8/21/2011

Of Houses and Souls

I love biking down the neighborhood streets around our home. On pretty much every block there is at least one old home that has been beautifully kept (often several). This isn't unusually. Many areas have beautiful old homes.

But I live in North Minneapolis. We're not known for our beauty. When the rest of the Twin Cities metro area thinks of North Minneapolis, they associate it with violence, crime, murder, poverty. We're "the hood." And yes, an occasional murder does happen here--just like they happen in other parts of the metro.
We may have more of a history in this area since this part of the city was originally designed to keep the "undesirables" out of the nicer parts of the city. But we also have the tenacity and hope to rise above how others view us.

Some may not be surprised to find nice houses in North Minneapolis. There are areas (along the parkway that boarders the suburbs to the west for example) that are lined with nice homes. But the houses in these pictures are on the blocks near our home--in the heart of North Minneapolis.
When you take the time to go slowly, to bike or walk, through a neighborhood, you can see the beauty in it. There are little architectural details on many of the homes that you don't see if you're driving by. There is stonework and masonry, woodwork and ornamental details that are easy to miss.
You also miss out on the people who live there. The hope they have. Their dreams. The fact that God loves them, that Christ died for them. It's easy to miss all that through the stereotypes of people in "the hood." The baggy pants, drooping so their boxers show way too much. The drug dealer. The welfare mom.
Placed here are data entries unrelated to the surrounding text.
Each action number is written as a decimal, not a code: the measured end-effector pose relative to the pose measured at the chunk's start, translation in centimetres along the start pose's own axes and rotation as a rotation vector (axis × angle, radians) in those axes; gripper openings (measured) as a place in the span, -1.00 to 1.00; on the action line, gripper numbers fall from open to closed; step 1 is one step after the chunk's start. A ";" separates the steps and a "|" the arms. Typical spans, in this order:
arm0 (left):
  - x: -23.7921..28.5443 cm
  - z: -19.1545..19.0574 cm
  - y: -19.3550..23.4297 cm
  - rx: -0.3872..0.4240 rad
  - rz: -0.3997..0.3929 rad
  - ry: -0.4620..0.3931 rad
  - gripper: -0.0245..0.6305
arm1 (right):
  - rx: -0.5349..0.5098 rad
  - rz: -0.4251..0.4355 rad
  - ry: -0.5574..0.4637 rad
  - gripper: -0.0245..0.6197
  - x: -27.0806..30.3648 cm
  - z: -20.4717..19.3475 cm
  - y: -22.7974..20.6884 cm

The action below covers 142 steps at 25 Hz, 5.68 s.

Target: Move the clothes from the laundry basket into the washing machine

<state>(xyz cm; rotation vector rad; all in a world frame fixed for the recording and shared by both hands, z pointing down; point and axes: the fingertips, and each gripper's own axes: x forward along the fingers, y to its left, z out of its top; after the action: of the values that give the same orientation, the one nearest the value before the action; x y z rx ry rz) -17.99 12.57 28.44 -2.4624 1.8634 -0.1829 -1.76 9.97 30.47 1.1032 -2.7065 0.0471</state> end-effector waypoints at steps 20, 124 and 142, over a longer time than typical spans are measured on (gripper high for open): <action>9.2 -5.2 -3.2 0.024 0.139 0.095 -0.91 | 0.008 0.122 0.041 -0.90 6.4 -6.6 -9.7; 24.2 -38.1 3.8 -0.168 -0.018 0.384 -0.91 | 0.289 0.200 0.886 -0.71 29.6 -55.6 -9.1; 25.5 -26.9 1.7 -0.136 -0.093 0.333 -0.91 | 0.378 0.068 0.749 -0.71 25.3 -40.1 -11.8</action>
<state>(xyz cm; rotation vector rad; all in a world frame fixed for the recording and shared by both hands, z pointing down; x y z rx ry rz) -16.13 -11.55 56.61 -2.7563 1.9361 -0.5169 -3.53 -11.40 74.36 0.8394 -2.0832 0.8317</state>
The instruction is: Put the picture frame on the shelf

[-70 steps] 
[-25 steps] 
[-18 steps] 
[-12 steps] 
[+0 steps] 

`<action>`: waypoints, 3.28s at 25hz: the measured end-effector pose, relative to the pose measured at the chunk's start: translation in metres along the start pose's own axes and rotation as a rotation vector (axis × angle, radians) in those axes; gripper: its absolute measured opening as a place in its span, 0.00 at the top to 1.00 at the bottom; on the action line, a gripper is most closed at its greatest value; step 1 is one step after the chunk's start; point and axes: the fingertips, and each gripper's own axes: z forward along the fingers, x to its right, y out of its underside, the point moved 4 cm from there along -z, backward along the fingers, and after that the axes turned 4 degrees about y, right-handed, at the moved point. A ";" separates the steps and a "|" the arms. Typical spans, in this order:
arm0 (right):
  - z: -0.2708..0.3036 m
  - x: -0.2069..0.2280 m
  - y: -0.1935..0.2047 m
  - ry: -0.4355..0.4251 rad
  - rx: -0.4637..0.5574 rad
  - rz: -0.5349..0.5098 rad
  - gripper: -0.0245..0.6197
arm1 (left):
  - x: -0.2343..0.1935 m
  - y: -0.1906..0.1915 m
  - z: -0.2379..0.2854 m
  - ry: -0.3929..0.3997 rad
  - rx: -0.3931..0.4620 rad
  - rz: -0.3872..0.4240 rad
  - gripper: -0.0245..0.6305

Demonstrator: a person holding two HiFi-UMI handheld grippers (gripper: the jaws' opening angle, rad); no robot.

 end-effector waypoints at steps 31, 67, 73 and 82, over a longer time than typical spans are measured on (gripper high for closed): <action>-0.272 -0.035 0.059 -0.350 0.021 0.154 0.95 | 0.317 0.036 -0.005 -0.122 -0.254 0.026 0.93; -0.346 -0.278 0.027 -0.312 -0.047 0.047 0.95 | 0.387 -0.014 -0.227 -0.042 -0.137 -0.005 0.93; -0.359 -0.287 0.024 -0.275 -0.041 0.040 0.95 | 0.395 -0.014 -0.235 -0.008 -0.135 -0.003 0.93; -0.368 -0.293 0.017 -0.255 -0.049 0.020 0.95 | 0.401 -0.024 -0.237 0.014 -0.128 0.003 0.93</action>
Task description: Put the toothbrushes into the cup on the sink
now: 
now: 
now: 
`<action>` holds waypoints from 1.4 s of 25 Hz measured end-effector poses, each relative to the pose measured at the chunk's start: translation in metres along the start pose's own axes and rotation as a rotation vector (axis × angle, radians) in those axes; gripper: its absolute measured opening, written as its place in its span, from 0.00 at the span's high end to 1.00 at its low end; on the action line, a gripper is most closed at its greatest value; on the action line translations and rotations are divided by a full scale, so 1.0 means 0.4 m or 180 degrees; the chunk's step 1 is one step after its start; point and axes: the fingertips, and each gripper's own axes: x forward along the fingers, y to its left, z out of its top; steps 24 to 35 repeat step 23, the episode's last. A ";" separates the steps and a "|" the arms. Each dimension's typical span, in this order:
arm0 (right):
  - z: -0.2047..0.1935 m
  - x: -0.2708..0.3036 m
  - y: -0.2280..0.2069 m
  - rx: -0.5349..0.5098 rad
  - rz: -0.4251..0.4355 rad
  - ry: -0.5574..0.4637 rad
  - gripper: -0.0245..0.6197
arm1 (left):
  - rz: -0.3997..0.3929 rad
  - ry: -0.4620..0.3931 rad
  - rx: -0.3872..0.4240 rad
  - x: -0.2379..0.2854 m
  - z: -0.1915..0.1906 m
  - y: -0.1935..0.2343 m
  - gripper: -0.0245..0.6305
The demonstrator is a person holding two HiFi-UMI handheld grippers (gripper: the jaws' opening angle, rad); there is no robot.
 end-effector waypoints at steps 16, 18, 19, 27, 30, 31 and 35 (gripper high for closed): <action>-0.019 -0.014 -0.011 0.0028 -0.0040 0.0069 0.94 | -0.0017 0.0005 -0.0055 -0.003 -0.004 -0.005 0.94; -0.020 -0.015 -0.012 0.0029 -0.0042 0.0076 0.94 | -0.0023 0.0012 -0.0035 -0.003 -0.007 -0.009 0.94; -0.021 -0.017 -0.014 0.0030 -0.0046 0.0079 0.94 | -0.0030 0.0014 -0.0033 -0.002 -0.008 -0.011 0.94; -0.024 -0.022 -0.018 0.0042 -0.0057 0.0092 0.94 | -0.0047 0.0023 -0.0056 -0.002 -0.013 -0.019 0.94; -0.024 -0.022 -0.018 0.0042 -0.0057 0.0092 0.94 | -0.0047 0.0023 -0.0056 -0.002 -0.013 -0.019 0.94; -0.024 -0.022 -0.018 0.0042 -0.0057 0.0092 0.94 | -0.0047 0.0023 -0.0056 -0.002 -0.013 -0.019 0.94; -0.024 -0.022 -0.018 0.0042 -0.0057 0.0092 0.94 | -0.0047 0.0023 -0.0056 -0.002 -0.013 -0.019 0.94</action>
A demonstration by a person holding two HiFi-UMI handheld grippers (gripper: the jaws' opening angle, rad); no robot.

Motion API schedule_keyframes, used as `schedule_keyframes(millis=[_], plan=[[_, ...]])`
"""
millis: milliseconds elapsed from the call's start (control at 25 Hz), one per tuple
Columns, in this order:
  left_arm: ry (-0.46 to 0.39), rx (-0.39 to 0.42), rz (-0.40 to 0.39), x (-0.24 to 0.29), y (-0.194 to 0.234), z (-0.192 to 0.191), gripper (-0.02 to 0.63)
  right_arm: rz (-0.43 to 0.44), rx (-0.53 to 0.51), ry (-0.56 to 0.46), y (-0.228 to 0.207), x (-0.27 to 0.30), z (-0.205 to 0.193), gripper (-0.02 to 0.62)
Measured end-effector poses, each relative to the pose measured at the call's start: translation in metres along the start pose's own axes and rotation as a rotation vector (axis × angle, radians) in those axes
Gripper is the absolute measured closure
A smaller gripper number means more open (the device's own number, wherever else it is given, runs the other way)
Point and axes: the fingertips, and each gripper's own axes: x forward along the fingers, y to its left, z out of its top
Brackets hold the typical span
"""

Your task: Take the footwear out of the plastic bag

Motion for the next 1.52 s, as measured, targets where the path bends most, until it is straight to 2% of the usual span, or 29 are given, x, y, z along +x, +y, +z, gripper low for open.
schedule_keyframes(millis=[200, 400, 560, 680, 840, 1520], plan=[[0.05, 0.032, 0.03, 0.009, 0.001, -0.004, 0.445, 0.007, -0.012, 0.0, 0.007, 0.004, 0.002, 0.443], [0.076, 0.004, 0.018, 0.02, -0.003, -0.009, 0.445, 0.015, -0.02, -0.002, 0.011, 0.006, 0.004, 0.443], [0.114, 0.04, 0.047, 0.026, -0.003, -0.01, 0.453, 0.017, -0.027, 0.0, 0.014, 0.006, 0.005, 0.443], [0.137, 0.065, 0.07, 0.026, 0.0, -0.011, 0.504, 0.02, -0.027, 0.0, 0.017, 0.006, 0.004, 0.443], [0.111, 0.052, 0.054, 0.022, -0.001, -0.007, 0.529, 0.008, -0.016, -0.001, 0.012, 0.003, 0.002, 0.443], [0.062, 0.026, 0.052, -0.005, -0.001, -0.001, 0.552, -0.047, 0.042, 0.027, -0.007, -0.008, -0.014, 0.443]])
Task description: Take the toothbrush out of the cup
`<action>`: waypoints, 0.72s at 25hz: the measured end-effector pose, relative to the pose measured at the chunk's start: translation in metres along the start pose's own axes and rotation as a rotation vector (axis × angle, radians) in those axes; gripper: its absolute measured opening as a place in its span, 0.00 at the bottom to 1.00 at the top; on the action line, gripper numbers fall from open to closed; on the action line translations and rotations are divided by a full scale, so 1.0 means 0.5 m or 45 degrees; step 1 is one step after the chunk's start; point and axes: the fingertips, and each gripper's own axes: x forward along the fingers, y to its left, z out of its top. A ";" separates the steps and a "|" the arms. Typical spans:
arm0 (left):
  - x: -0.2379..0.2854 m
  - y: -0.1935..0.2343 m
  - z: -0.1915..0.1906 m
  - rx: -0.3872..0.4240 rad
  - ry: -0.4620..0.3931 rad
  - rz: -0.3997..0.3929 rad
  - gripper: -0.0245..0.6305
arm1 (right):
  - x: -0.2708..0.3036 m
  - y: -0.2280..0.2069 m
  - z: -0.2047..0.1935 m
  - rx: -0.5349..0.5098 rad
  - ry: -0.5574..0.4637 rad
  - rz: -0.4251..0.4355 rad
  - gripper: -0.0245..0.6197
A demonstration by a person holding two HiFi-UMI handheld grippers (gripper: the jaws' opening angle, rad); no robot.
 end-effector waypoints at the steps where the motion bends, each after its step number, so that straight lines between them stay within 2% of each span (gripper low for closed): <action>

Those people exist. But they also have potential. They, too, can be redeemed and sanctified. Like many of the old houses that have taken work and effort to turn them around and maintain their beauty, a little attention and work can do the same for the people in the same neighborhoods. Yes, they need Jesus. They also need us--not to come be their savior, but to be an empathetic friend who can understand how hard it is to turn our right when your mom was a teenager who tried to raise you by herself without anyone to raise her. They need us to be a role model for their kids when their father hasn't been in their lives at all. They need us to give them a chance and look beyond the stereotypes and prejudices. They need us to not look at them as "theys" and "thems" but as people created in God's image with a soul that longs to be made whole.

We just need to bike down the side roads and pay attention to the details and the beauty therein.


1 comment:

Unknown said...

Great post, Dave. You are so, so right!